« Alors que les délits de type « écraser et saisir » ont diminué, ceux qui utilisent des techniques modernes ont augmenté, il est donc juste que la loi suive le rythme. Elle pourrait également contribuer à réduire les primes d’assurance, car chaque réclamation pour un véhicule volé ajoute des livres aux primes de chacun. »

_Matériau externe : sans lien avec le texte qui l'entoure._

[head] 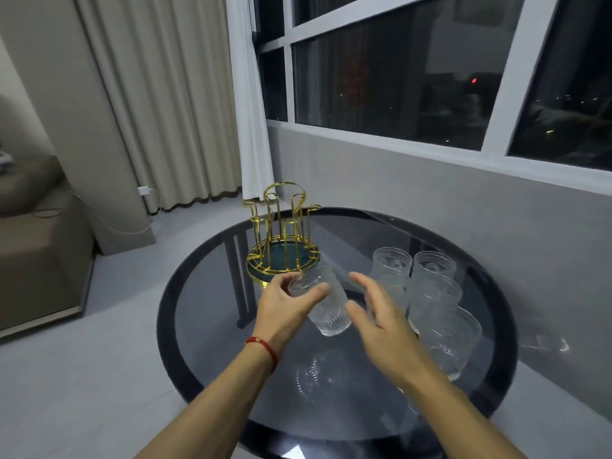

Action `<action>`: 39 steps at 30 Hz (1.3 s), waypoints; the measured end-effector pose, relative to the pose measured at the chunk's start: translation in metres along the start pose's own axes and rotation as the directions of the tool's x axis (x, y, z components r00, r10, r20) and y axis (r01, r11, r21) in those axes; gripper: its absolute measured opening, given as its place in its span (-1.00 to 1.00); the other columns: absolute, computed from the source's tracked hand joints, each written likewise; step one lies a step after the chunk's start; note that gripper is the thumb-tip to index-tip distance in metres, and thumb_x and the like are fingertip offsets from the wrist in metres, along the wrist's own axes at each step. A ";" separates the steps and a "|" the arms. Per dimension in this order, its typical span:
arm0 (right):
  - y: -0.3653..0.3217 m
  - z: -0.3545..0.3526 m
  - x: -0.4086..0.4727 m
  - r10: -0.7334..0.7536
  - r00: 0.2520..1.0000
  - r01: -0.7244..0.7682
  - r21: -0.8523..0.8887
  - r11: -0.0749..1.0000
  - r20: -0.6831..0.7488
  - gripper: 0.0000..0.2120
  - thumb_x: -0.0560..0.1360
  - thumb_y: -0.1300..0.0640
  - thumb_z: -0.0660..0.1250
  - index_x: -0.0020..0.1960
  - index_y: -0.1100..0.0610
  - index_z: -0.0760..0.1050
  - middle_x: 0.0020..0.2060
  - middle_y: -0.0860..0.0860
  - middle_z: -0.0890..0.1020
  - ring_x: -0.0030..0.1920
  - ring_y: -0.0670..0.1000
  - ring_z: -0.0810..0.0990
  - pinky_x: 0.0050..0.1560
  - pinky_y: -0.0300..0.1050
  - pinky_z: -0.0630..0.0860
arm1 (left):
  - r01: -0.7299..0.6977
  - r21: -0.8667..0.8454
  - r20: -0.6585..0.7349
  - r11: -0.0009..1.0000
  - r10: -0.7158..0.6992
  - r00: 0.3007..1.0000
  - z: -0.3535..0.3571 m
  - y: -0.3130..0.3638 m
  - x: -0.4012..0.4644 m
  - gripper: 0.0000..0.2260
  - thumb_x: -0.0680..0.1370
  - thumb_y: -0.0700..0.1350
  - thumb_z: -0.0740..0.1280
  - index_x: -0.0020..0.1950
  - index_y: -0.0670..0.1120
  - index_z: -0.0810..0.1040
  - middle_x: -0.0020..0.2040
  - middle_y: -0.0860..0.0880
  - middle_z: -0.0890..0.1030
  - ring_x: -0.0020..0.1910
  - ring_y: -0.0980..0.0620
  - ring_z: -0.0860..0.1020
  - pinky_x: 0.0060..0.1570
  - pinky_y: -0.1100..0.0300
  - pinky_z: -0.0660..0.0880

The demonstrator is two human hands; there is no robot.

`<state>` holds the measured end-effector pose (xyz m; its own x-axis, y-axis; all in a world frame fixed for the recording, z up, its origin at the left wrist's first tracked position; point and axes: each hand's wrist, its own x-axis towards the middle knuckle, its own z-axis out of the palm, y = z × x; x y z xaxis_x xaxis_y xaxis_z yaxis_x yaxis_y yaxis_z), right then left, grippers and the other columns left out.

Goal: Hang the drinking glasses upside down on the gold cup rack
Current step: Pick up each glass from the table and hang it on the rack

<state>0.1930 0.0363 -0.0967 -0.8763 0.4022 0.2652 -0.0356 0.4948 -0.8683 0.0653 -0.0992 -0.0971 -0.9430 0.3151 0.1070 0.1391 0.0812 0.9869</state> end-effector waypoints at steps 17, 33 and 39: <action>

Richard Billyeald, directeur de la recherche et des opérations chez Thatcham Research, a également salué les nouvelles mesures de lutte contre le vol de véhicules, mais a également averti que les gangs organisés s’adaptent rapidement aux nouveaux scénarios.
« Les vols occasionnels et les balades des années 1980 et 1990 ont pratiquement disparu, les constructeurs ayant réussi à rendre très difficile aux amateurs le vol de véhicules modernes », a déclaré Billyeald.
« Cependant, les gangs criminels organisés qui les ont remplacés sont bien financés et ont une approche sophistiquée, combinant des équipements électroniques spécialisés avec un réseau logistique international. Renforcer la sécurité des véhicules à lui seul n’empêchera pas les vols et ces gangs adapteront leurs techniques, et nous devons être prêts à cela. »
Des mesures supplémentaires sont encore nécessaires
Il a ajouté que, même si ce projet de loi constitue « une étape importante et positive dans la lutte contre la criminalité liée aux véhicules », des mesures supplémentaires sont nécessaires. Plus précisément, « sur cette base, une approche plus large et conjointe est nécessaire – une approche qui perturbe les réseaux criminels organisés, réduit le marché des pièces volées, soutient les constructeurs automobiles qui sont fréquemment ciblés et exploite la technologie des véhicules connectés pour dévaluer les actifs volés et dissuader le vol.